* **To do**: Since only the written part is wanted, repeat the records exactly and omit the pictures.

*** Opening of Material for this task ***

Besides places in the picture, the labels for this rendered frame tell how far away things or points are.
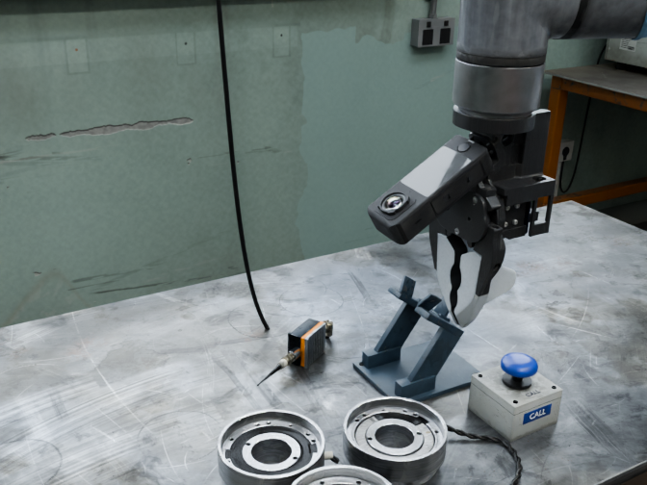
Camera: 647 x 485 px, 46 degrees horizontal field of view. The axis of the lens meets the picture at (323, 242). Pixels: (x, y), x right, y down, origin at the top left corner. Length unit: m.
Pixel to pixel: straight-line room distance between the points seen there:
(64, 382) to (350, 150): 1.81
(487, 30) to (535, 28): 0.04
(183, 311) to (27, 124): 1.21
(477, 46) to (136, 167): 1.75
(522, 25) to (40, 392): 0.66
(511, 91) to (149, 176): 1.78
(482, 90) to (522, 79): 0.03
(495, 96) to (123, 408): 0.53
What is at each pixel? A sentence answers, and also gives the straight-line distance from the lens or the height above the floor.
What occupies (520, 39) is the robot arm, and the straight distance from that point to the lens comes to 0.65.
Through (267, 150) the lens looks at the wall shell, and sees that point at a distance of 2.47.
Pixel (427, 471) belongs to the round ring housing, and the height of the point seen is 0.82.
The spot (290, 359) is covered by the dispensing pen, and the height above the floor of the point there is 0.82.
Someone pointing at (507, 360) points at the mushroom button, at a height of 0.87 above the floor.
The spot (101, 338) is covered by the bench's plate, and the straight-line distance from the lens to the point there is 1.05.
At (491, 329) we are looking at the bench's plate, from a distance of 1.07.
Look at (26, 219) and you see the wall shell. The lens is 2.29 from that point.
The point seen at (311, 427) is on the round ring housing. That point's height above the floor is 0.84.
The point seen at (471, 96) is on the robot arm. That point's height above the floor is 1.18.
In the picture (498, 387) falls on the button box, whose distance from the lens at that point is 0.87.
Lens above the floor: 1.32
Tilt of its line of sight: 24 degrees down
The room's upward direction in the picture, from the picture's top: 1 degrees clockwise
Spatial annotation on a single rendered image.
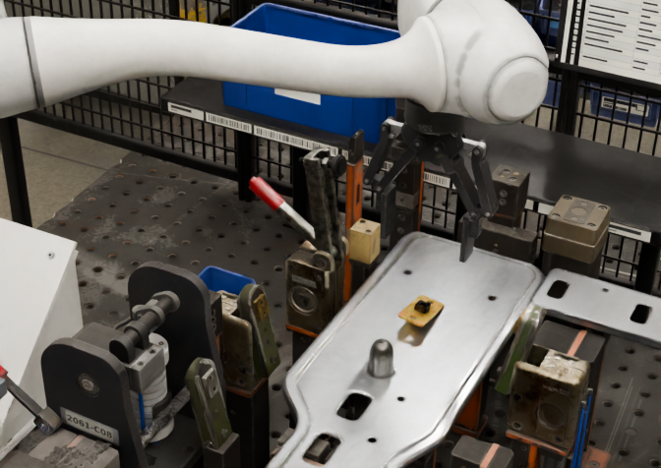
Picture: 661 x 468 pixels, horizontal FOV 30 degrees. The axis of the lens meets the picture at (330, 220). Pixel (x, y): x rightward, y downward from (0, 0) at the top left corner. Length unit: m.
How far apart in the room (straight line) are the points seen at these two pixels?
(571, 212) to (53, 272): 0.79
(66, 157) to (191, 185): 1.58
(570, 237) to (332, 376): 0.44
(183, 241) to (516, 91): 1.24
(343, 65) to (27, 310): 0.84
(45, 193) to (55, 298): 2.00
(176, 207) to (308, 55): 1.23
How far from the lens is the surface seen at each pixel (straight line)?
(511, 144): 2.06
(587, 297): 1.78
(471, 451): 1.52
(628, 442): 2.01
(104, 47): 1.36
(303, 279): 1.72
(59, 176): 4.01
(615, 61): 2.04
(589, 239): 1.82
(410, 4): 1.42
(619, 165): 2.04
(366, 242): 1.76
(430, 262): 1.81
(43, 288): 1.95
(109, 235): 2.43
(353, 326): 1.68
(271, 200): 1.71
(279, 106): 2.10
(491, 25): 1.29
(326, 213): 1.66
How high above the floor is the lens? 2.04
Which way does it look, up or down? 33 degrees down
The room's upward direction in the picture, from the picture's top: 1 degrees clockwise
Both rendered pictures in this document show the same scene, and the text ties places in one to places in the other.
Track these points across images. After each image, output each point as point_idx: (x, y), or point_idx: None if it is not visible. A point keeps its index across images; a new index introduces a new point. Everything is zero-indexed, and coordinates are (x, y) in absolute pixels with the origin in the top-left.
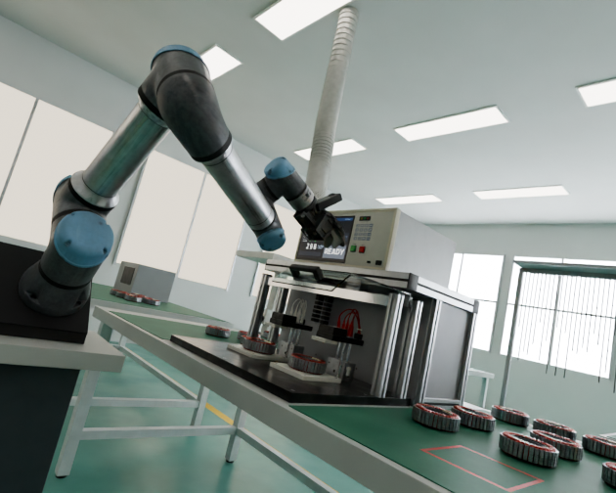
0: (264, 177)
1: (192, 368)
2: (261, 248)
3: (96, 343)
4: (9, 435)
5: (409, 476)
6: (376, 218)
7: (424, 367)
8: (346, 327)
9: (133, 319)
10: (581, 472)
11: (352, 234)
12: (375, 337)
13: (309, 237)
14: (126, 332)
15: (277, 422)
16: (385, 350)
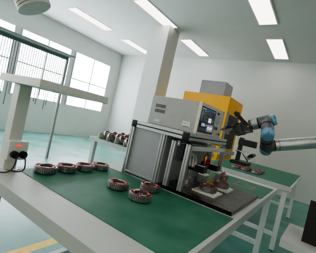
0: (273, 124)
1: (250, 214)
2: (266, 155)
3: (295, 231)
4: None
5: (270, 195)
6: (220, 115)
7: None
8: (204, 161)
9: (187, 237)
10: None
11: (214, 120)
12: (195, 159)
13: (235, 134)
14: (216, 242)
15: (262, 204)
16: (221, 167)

*** Close of Material for this task ***

* **The answer**:
Besides places in the picture, the labels for this rendered frame tell how far away things or points are.
Camera: 647 x 485 px, 46 degrees horizontal field of view. The axis of the lens meets the picture at (323, 242). Pixels: (x, y), x right, y down, origin at the top left corner. Length unit: m.
Pixel to pixel: straight-line room distance between the points seen there:
(64, 382) to (350, 150): 1.81
(487, 30) to (535, 28): 0.04
(183, 311) to (27, 124): 1.21
(477, 46) to (136, 167): 1.75
(522, 25) to (40, 392): 0.66
(511, 91) to (149, 176): 1.78
(482, 90) to (522, 79): 0.03
(495, 96) to (123, 408): 0.53
What is at each pixel? A sentence answers, and also gives the straight-line distance from the lens or the height above the floor.
What occupies (520, 39) is the robot arm, and the straight distance from that point to the lens comes to 0.65.
Through (267, 150) the lens looks at the wall shell, and sees that point at a distance of 2.47.
Pixel (427, 471) belongs to the round ring housing, and the height of the point seen is 0.82.
The spot (290, 359) is covered by the dispensing pen, and the height above the floor of the point there is 0.82.
Someone pointing at (507, 360) points at the mushroom button, at a height of 0.87 above the floor.
The spot (101, 338) is covered by the bench's plate, and the straight-line distance from the lens to the point there is 1.05.
At (491, 329) we are looking at the bench's plate, from a distance of 1.07.
Look at (26, 219) and you see the wall shell. The lens is 2.29 from that point.
The point seen at (311, 427) is on the round ring housing. That point's height above the floor is 0.84.
The point seen at (471, 96) is on the robot arm. That point's height above the floor is 1.18.
In the picture (498, 387) falls on the button box, whose distance from the lens at that point is 0.87.
Lens above the floor: 1.32
Tilt of its line of sight: 24 degrees down
The room's upward direction in the picture, from the picture's top: 1 degrees clockwise
Spatial annotation on a single rendered image.
Picture: 661 x 468 pixels, horizontal FOV 30 degrees. The axis of the lens meets the picture at (330, 220). Pixel (x, y): x rightward, y downward from (0, 0) at the top left corner. Length unit: m.
How far apart in the room (straight line) are the points seen at these two pixels?
(571, 212) to (53, 272): 0.79
(66, 157) to (191, 185): 1.58
(570, 237) to (332, 376): 0.44
(183, 241) to (516, 91): 1.24
(343, 65) to (27, 310): 0.84
(45, 193) to (55, 298): 2.00
(176, 207) to (308, 55): 1.23
How far from the lens is the surface seen at each pixel (straight line)?
(511, 144): 2.06
(587, 297): 1.78
(471, 451): 1.52
(628, 442): 2.01
(104, 47): 1.36
(303, 279): 1.72
(59, 176): 4.01
(615, 61): 2.04
(589, 239): 1.82
(410, 4): 1.42
(619, 165): 2.04
(366, 242): 1.76
(430, 262): 1.81
(43, 288): 1.95
(109, 235): 2.43
(353, 326): 1.68
(271, 200): 1.71
(279, 106): 2.10
(491, 25): 1.29
(326, 213): 1.66
How high above the floor is the lens? 2.04
Which way does it look, up or down? 33 degrees down
The room's upward direction in the picture, from the picture's top: 1 degrees clockwise
Both rendered pictures in this document show the same scene, and the text ties places in one to places in the other.
Track these points across images. After each image, output each point as point_idx: (x, y), or point_idx: None if it is not visible. A point keeps its index across images; a new index introduces a new point. Everything is zero-indexed, and coordinates are (x, y) in absolute pixels with the origin in the top-left.
0: (264, 177)
1: (192, 368)
2: (261, 248)
3: (96, 343)
4: (9, 435)
5: (409, 476)
6: (376, 218)
7: (424, 367)
8: (346, 327)
9: (133, 319)
10: (581, 472)
11: (352, 234)
12: (375, 337)
13: (309, 237)
14: (126, 332)
15: (277, 422)
16: (385, 350)
0: (273, 124)
1: (250, 214)
2: (266, 155)
3: (295, 231)
4: None
5: (270, 195)
6: (220, 115)
7: None
8: (204, 161)
9: (187, 237)
10: None
11: (214, 120)
12: (195, 159)
13: (235, 134)
14: (216, 242)
15: (262, 204)
16: (221, 167)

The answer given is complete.